_YOUR OBJECTIVE_
Set the entries below down again, please. Match them exactly.

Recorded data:

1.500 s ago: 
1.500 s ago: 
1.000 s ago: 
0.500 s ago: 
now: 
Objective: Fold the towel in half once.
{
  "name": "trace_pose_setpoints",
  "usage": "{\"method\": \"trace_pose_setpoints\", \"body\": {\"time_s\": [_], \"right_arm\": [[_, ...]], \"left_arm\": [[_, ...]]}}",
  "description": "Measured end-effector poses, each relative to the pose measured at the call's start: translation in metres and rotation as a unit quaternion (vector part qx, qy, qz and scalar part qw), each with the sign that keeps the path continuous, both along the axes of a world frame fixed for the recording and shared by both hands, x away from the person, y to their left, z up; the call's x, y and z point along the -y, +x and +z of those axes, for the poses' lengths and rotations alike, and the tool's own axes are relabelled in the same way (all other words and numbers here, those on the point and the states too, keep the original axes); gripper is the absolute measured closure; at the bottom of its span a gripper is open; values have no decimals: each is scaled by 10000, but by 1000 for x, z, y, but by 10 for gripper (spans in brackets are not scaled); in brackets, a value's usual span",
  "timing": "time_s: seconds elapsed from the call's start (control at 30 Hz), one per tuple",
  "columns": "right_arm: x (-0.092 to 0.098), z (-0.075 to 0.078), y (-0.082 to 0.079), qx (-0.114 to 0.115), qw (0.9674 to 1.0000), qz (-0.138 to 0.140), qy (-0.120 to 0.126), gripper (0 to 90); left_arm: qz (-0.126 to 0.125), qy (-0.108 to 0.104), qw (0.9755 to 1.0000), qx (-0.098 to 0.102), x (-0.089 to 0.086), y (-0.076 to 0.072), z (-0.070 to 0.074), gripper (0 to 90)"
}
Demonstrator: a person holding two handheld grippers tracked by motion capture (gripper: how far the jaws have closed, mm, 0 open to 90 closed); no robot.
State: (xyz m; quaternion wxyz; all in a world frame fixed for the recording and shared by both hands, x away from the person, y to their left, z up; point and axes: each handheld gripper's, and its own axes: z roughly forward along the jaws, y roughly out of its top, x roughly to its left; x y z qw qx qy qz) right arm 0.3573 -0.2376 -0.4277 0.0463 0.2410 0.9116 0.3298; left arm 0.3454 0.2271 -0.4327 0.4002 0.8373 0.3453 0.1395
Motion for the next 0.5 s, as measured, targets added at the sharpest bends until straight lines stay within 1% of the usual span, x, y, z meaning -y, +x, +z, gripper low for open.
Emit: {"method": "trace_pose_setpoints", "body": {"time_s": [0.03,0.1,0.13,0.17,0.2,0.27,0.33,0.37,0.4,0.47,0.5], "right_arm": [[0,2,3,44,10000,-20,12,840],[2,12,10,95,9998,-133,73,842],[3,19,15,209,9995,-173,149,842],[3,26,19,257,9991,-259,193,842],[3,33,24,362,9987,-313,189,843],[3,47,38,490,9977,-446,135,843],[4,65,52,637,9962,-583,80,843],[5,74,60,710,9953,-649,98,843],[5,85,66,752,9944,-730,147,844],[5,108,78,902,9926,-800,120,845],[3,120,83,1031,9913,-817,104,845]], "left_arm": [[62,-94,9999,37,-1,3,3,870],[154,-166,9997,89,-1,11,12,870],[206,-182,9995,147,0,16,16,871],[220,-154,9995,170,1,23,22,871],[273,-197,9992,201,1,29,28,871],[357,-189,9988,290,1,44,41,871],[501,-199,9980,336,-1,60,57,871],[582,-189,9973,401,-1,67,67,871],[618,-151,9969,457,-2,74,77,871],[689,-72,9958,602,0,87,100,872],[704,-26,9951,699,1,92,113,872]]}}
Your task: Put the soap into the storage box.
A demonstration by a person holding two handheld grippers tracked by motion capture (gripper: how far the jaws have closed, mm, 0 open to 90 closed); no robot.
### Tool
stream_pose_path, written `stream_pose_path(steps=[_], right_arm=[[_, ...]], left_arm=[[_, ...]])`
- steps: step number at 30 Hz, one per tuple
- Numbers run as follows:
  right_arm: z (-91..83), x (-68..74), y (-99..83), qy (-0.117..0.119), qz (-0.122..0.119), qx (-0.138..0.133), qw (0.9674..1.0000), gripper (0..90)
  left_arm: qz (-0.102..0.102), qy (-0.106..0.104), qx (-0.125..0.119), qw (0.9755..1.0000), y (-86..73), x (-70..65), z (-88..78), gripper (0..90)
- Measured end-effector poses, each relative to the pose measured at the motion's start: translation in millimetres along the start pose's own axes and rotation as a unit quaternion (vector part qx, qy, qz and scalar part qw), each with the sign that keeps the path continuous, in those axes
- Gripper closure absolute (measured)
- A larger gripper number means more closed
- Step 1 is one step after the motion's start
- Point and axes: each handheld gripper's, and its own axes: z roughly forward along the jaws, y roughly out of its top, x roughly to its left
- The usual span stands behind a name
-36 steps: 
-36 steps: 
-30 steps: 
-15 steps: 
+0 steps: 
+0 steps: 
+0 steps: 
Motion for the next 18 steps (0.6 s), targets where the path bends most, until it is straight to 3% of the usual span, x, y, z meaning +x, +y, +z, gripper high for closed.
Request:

_RESULT_
1.500 s ago: 
1.500 s ago: 
1.000 s ago: 
0.500 s ago: 
now: 
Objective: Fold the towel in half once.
{
  "name": "trace_pose_setpoints",
  "usage": "{\"method\": \"trace_pose_setpoints\", \"body\": {\"time_s\": [_], \"right_arm\": [[_, ...]], \"left_arm\": [[_, ...]]}}",
  "description": "Measured end-effector poses, each relative to the pose measured at the call's start: translation in metres and rotation as a unit quaternion (vector part qx, qy, qz and scalar part qw), each with the sign that keeps the path continuous, both along the axes of a world frame fixed for the recording and shared by both hands, x away from the person, y to their left, z up; the call's x, y and z point along the -y, +x and +z of those axes, for the poses' lengths and rotations alike, and the tool's own axes are relabelled in the same way (all other words and numbers here, those on the point and the states too, keep the original axes); gripper is the absolute measured closure; at the bottom of its span a gripper is open; values have no decimals: each is scaled by 10000, but by 1000 for x, z, y, but by 10 for gripper (spans in brackets are not scaled); in brackets, a value's usual span",
  "timing": "time_s: seconds elapsed from the call's start (control at 30 Hz), one per tuple",
  "columns": "right_arm: x (-0.092 to 0.098), z (-0.075 to 0.078), y (-0.082 to 0.079), qx (-0.114 to 0.115), qw (0.9674 to 1.0000), qz (-0.138 to 0.140), qy (-0.120 to 0.126), gripper (0 to 90); left_arm: qz (-0.126 to 0.125), qy (-0.108 to 0.104), qw (0.9755 to 1.0000), qx (-0.098 to 0.102), x (-0.089 to 0.086), y (-0.076 to 0.072), z (-0.070 to 0.074), gripper (0 to 90)"
}
Demonstrator: a person holding two handheld grippers tracked by motion capture (gripper: how far the jaws have closed, mm, 0 open to 90 closed); no robot.
State: (xyz m; quaternion wxyz; all in a world frame fixed for the recording and shared by both hands, x away from the person, y to their left, z up; point and axes: each handheld gripper's, and its own axes: z roughly forward along the jaws, y roughly out of its top, x roughly to its left; x y z qw qx qy qz) right arm 0.3573 -0.2376 -0.4277 0.0463 0.2410 0.9116 0.3298; left arm 0.3454 0.2271 -0.4327 0.4002 0.8373 0.3453 0.1395
Motion for the next 0.5 s, as measured, targets added at the sharpest bends until straight lines stay within 1% of the usual span, x, y, z meaning -y, +x, +z, gripper low for open.
Emit: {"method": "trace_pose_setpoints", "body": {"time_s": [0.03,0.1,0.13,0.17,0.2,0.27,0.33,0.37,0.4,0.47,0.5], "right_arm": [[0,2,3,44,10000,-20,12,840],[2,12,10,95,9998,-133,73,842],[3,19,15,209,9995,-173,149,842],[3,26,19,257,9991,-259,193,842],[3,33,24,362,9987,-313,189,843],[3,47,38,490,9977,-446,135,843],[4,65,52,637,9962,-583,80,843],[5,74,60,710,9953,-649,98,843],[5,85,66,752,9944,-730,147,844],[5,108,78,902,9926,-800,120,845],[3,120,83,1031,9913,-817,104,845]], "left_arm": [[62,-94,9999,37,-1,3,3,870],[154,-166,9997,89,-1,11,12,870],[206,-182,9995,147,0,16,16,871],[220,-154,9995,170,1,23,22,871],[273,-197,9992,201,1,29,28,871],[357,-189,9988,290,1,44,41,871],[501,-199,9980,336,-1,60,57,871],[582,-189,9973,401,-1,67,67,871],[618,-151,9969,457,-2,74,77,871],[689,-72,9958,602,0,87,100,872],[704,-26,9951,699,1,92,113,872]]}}
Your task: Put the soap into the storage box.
A demonstration by a person holding two handheld grippers tracked by motion capture (gripper: how far the jaws have closed, mm, 0 open to 90 closed); no robot.
### Tool
stream_pose_path, written `stream_pose_path(steps=[_], right_arm=[[_, ...]], left_arm=[[_, ...]])`
- steps: step number at 30 Hz, one per tuple
- Numbers run as follows:
  right_arm: z (-91..83), x (-68..74), y (-99..83), qy (-0.117..0.119), qz (-0.122..0.119), qx (-0.138..0.133), qw (0.9674..1.0000), gripper (0..90)
  left_arm: qz (-0.102..0.102), qy (-0.106..0.104), qx (-0.125..0.119), qw (0.9755..1.0000), y (-86..73), x (-70..65), z (-88..78), gripper (0..90)
- Measured end-effector poses, each relative to the pose measured at the motion's start: translation in millimetres along the start pose's own axes and rotation as a unit quaternion (vector part qx, qy, qz and scalar part qw), each with the sign that keeps the path continuous, in those axes
- Gripper closure absolute (measured)
- A larger gripper number means more closed
- Step 1 is one step after the motion's start
- Point and axes: each handheld gripper's, and its own axes: z roughly forward along the jaws, y roughly out of its top, x roughly to its left
- The usual span stands behind a name
-36 steps: 
-36 steps: 
-30 steps: 
-15 steps: 
+0 steps: 
+0 steps: 
+0 steps: 
Motion for the next 18 steps (0.6 s), targets where the path bends most, until it is straight to 3% of the usual span, x, y, z meaning +x, +y, +z, gripper high for closed.
Request:

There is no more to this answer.